Hybrid Multi-Server Computation Offloading in Air–Ground Vehicular Networks Empowered by Federated Deep Reinforcement Learning

Abstract

The proliferation of computation-intensive and delay-sensitive services in intelligent transportation systems, such as autonomous driving and vehicle-mounted infotainment services, presents a significant challenge for vehicular users (VUs) with limited resources. To address this issue, multi-access edge computing (MEC) has been considered a favorable solution to mitigate computation delay. This paper considers computation offloading for an air-ground integrated computing platform in vehicular networks.

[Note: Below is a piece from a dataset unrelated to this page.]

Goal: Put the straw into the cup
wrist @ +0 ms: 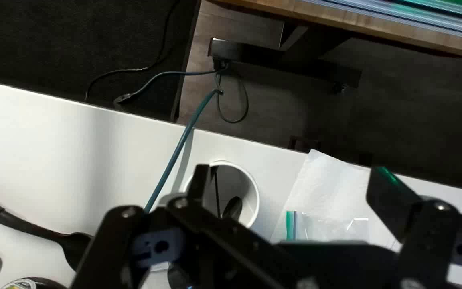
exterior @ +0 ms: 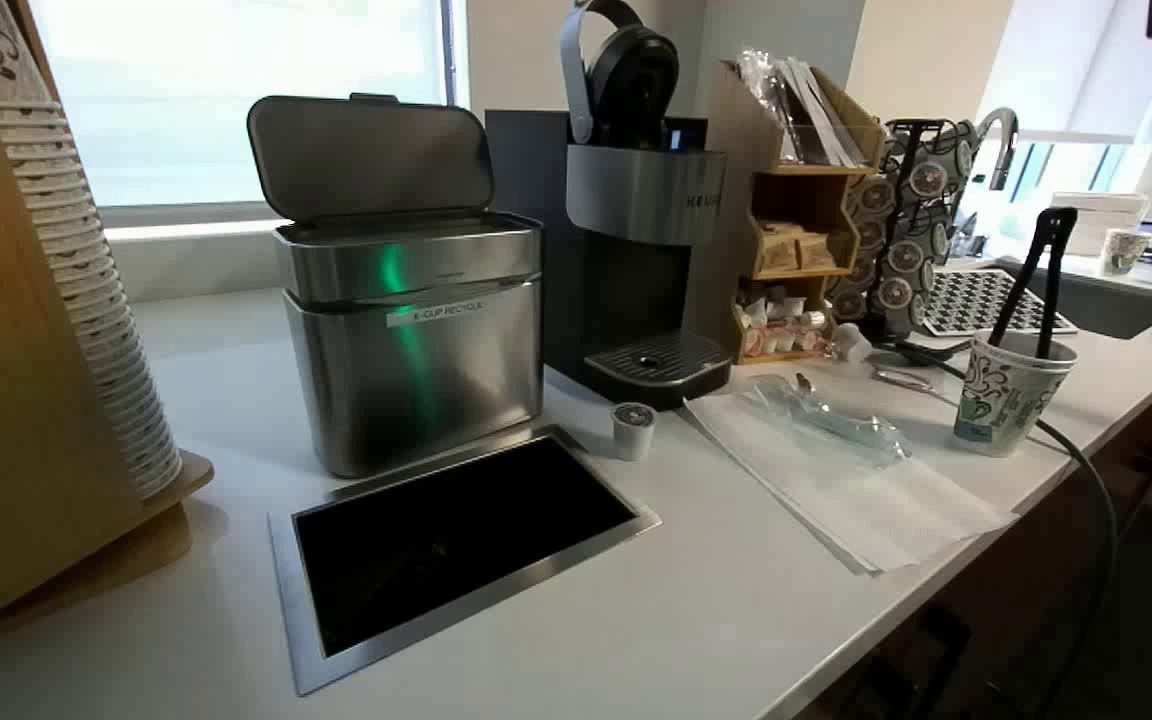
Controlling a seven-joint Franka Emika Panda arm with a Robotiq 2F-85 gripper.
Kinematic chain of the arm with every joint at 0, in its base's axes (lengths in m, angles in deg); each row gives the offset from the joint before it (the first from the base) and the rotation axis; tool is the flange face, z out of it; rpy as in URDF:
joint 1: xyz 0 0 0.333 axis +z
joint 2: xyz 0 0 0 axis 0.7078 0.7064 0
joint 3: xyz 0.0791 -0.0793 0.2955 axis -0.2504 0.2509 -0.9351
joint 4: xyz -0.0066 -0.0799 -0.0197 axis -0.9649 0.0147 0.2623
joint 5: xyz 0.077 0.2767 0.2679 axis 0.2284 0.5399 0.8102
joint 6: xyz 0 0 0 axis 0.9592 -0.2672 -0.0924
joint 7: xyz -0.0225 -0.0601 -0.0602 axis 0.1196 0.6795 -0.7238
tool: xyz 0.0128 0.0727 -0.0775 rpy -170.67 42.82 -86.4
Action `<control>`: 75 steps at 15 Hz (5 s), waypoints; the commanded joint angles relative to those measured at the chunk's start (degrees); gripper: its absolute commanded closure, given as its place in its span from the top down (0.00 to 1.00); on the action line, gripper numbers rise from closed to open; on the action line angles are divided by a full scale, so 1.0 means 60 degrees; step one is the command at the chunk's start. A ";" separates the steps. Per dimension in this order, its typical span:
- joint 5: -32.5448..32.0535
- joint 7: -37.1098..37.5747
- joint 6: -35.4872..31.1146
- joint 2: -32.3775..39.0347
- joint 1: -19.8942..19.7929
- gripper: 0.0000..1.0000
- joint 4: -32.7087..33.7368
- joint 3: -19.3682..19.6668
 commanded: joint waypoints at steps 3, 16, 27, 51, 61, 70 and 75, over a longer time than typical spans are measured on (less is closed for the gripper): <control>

Specifically, we first propose a multi-agent twin delayed deep deterministic policy gradient (MATD3) algorithm to optimize the trajectory of UAVs. Then, an algorithm named federated upgraded dueling double deep Q network (FUD3QN) is proposed to meet quality of service (QoS) requirements. The algorithm allocates cross-domain resources after offloading decision-making, aiming to minimize delay and energy consumption while meeting reliability requirements, maximum tolerable delay, communication requirements, and computing limitations. Addressing the non-deterministic polynomial (NP)-hard problem, we employ a multi-agent federated learning and upgraded dueling double deep Q network algorithm (UD3QN) with centralized training and distributed execution. Simulation results illustrate that the MATD3-FUD3QN algorithm proposed significantly surpasses the baselines, highlighting the advantages of introducing UAVs to enhance transmission quality.